“Mr. Biddle. I repeat what I said.
“Mr. Field. You did not intend to conceal from the Interstate Commerce Commission the fact that that rate as published included the price of the commodity?
“Mr. Biddle. We did it for business reasons.
“Mr. Field. I ask you for a categorical answer. Did you or did you not intend to conceal from the Interstate Commerce Commission the fact that that rate included the price of the commodity?

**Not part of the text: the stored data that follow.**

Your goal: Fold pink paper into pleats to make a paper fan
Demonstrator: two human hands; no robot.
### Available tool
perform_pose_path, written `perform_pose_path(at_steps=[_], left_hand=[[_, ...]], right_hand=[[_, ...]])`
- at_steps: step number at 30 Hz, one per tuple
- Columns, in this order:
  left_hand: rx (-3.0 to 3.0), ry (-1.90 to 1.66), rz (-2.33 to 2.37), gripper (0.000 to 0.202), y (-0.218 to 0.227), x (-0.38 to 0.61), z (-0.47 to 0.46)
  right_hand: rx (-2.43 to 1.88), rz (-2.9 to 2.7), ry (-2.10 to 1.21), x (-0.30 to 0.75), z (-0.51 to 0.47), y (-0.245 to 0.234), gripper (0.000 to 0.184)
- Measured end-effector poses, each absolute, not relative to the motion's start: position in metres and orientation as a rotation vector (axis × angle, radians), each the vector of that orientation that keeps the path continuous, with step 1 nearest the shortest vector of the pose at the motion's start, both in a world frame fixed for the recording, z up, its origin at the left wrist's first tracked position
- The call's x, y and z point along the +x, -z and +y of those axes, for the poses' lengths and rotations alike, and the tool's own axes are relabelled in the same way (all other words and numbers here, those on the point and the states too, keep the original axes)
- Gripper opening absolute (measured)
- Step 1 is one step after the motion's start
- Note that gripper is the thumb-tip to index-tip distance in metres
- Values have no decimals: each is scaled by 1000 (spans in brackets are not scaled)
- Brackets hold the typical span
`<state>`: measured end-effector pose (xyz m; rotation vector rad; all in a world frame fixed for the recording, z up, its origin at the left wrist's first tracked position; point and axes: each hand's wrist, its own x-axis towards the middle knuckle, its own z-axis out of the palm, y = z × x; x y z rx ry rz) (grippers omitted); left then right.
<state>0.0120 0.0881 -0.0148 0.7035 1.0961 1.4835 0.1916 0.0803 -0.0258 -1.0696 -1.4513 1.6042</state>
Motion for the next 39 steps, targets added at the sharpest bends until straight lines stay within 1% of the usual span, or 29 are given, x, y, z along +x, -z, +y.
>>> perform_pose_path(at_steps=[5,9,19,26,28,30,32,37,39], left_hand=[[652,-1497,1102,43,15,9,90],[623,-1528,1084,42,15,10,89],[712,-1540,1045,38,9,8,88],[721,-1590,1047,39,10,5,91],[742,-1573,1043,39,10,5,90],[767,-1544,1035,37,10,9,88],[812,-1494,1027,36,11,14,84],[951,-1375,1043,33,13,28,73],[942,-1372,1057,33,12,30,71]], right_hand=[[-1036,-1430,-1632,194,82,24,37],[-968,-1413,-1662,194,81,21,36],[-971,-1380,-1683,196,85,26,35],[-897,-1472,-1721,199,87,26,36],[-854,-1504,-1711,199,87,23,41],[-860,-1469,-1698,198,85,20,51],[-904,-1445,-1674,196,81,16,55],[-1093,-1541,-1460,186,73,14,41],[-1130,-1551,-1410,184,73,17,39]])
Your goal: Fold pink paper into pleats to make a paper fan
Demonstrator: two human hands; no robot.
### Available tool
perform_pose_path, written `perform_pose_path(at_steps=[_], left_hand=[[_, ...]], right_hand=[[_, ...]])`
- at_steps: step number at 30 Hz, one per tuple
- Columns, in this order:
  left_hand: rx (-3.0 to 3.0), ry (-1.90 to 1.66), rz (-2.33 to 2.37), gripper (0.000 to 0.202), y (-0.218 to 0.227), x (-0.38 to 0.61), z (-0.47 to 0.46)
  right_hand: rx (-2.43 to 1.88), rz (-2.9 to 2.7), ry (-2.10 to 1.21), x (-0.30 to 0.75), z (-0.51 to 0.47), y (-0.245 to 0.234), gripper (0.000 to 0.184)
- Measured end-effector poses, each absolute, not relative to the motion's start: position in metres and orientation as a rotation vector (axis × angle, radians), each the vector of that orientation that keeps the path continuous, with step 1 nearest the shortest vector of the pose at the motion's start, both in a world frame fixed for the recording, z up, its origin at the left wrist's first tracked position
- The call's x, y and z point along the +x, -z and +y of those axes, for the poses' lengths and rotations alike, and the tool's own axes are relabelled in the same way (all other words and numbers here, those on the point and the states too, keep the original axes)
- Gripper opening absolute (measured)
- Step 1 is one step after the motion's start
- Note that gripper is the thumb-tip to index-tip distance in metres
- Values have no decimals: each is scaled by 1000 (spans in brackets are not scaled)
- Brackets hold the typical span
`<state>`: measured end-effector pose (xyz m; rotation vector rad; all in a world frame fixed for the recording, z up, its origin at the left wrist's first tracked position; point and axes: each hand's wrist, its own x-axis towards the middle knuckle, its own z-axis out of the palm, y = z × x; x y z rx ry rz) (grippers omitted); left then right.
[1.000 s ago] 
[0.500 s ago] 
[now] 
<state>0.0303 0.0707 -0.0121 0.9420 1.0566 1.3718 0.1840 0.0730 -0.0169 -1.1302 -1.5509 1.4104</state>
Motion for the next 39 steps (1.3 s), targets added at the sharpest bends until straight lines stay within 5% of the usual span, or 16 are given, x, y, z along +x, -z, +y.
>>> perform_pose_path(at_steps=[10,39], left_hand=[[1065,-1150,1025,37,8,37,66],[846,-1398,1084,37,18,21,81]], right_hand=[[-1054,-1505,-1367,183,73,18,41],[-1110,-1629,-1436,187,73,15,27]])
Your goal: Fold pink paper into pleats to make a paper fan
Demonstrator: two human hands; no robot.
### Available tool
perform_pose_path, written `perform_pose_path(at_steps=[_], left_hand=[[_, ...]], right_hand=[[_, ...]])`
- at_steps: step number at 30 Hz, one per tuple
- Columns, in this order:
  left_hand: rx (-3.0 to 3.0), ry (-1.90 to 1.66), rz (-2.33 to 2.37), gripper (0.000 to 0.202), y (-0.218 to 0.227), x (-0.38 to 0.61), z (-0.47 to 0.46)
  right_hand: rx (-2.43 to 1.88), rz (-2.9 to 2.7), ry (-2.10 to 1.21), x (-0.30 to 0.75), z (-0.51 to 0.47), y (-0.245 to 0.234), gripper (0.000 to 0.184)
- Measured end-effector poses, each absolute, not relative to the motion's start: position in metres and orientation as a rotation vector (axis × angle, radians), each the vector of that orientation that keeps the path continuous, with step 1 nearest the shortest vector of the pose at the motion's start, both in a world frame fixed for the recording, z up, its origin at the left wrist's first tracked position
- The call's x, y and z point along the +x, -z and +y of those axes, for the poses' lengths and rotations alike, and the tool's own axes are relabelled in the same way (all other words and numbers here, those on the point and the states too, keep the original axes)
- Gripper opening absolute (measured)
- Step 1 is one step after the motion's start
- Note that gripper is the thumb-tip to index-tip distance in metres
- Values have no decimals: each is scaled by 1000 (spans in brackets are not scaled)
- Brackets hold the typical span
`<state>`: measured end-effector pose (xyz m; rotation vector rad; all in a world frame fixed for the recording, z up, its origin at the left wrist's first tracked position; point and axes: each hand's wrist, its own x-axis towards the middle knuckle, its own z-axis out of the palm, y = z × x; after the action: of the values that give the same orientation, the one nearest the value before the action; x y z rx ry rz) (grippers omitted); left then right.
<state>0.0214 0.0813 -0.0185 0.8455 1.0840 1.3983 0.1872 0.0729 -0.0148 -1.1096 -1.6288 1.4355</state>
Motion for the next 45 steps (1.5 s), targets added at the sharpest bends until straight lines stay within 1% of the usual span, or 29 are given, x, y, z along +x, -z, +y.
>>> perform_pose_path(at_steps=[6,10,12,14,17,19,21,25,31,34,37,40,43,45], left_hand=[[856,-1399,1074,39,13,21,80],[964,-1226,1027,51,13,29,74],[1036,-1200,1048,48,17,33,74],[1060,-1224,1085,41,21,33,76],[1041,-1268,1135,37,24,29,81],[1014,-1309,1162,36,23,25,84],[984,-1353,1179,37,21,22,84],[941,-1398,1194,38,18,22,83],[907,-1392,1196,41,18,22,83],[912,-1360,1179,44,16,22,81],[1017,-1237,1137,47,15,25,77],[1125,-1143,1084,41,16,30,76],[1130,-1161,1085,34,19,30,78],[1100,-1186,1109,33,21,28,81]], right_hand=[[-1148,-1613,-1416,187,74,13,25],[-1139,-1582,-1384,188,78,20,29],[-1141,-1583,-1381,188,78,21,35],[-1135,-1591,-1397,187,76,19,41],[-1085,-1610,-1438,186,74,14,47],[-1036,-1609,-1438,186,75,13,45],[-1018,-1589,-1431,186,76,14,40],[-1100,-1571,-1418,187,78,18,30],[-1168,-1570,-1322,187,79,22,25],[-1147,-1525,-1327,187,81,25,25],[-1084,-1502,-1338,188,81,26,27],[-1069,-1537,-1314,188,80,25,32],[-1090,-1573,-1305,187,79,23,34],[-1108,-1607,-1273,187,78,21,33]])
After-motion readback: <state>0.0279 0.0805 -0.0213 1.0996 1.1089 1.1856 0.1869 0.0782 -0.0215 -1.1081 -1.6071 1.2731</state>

“Mr. Biddle. I decline to answer.”
In another part of the hearing, Mr. Field said to Mr. Biddle: “Can you say, Mr. Biddle, how it happened that you issued a circular to your subordinates in which you said, with reference to these coal rates, ‘To be billed at figures furnished by the Colorado Fuel and Iron Company, which include the freight rates and the price of coal; the rates issued in the regular tariffs to be the minimum’?”
“Mr. Biddle. Yes, sir.
“Mr. Field. Will you tell us?
“Mr. Biddle. It is because the railroads—the Western railroads particularly—I don’t know whether the Eastern roads do it or not—have been engaged in the reprehensible occupation of serving as a collecting agency for the coal companies, and those particular instructions were given so that the Colorado Fuel and Iron Company could sell coal to John Smith at a given place and charge him $1.25 and somebody else $1.50 for that same coal.”[[189]]
When the document was presented in evidence before the Interstate Commerce Commission, counsel for the railway objected to its introduction on the ground that it had been stolen.